The Scotsman I referred to earlier is called Jake, aka 'The Very Reverend D. Wayne Love' jets back 'ten' in a single syllable, it's clear that they’re all adamant on this matter, even after I tell them that we were all told half past eight, they assure me that this is a 'load of bollocks'.
'Well' I begin, 'let's get started…' …'To begin with I suppose the way in which a lot of people come to hear your music is through the Sopranos, how did your song become the theme tune to that?'
'Fluke mate'. Jake begins. 'Well, we've heard conflicting stories, but we're happy with it generally. Though I mean, there's obviously glaring ironies in the whole story, that the song's written about a woman who was abused daily by her husband for eight years and one day turns round and shoots him. Then seven years later it's picked up for a TV show that makes the Mafia looks better than anything else does for the last twenty-five years, and we can't stand fucking union bashers.' To which 'Sir Real Love L.S.D.' the percussionist for A3 responds with 'but the point is that the guy's got a conscience and that he's struggling with it'. The story behind it was that there was an idea that there was going to be a different song opening each episode, but as we hear it the executive producer heard it driving into the office one day on the radio and decided that was the song he wanted. They bought it, remixed and passed it on.
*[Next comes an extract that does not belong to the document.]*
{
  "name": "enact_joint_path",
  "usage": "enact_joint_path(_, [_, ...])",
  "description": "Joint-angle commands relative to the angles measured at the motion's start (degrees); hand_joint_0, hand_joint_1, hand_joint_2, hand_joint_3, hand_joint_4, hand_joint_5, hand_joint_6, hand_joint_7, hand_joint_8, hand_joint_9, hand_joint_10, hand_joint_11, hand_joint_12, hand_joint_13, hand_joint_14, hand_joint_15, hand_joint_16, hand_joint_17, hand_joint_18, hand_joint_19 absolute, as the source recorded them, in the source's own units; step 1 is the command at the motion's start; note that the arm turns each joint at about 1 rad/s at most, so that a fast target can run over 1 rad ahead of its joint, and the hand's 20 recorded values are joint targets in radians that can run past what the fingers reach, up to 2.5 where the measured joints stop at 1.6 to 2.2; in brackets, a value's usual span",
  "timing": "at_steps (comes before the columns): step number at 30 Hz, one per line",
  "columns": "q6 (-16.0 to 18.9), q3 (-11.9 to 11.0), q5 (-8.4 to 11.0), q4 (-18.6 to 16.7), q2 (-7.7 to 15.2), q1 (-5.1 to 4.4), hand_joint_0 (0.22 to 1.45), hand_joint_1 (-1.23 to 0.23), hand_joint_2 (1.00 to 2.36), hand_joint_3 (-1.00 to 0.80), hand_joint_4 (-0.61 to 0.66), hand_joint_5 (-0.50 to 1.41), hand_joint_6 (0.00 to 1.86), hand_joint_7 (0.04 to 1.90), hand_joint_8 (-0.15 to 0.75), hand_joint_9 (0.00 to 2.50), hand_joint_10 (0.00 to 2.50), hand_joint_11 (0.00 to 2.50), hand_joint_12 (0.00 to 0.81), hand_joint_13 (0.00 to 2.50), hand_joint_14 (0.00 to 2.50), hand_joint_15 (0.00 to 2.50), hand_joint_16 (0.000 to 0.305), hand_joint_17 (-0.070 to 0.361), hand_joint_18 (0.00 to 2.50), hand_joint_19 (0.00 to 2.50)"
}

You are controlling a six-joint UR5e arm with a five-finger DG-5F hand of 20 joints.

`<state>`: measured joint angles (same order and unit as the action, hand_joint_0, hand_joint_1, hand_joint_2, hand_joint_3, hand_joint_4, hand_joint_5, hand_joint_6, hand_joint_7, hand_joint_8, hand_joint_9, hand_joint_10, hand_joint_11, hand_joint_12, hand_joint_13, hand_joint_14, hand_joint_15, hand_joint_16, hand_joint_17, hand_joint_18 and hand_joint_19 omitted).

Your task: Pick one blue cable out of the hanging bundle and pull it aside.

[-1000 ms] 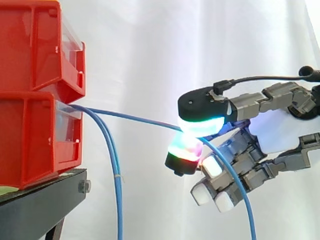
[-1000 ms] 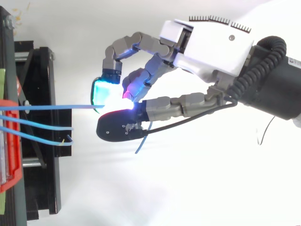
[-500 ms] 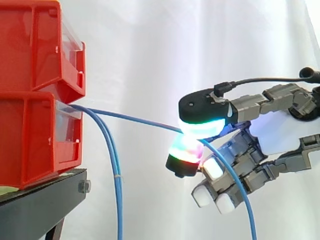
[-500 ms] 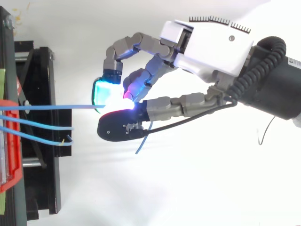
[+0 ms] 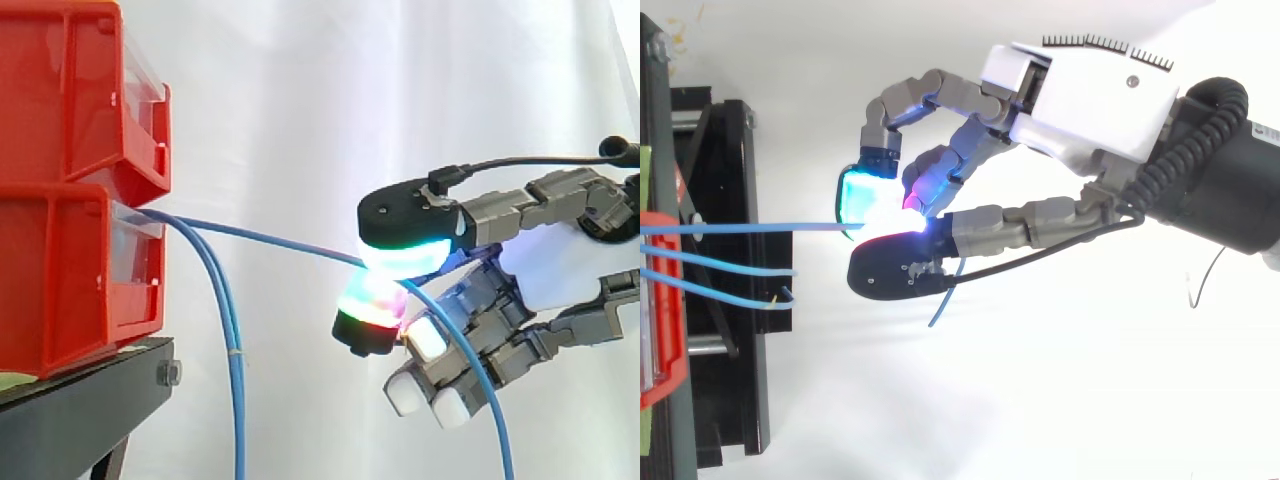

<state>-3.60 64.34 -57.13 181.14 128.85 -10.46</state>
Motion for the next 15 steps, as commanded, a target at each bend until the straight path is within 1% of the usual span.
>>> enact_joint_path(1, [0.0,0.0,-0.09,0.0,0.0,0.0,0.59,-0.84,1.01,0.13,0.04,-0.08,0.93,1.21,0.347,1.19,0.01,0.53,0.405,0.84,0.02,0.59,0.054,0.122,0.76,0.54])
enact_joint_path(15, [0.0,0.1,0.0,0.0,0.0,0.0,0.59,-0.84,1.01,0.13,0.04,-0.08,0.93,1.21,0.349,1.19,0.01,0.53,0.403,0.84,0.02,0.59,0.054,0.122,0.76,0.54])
It's one of the best TV shows that's ever been on, it's always good to be associated with something decent.
Are you happy to get recognition through that than through say radio play?
Jake quickly reacts 'Oh no, not at all no.'
People will associate that song with the Sopranos and not with you (I was feeling brave at this point…Jake's a big guy y'know), doesn't that bother you?
'Ah no, that doesn't bother me at all, because either way people are going to hear the song. If people want to find out about the song and where they can buy it, and obviously the availability has to be there. We're happy to get any interest we can, although the song was picked up by a landscape gardening company recently.' 'Real Love' henceforth referred to as 'Jonny' continues 'Macie Grey's just done a version of it, live on the radio the other night, we think she found it poignant after the New York event…'
Leading on from here, I feel we've come to something Alabama 3 feel is crucial to discuss, I realise that I am actually their forum for getting their views across. For a long time I've thought that consumerism's gone wild in the last few years and then suddenly that happens. What are your views on that event though?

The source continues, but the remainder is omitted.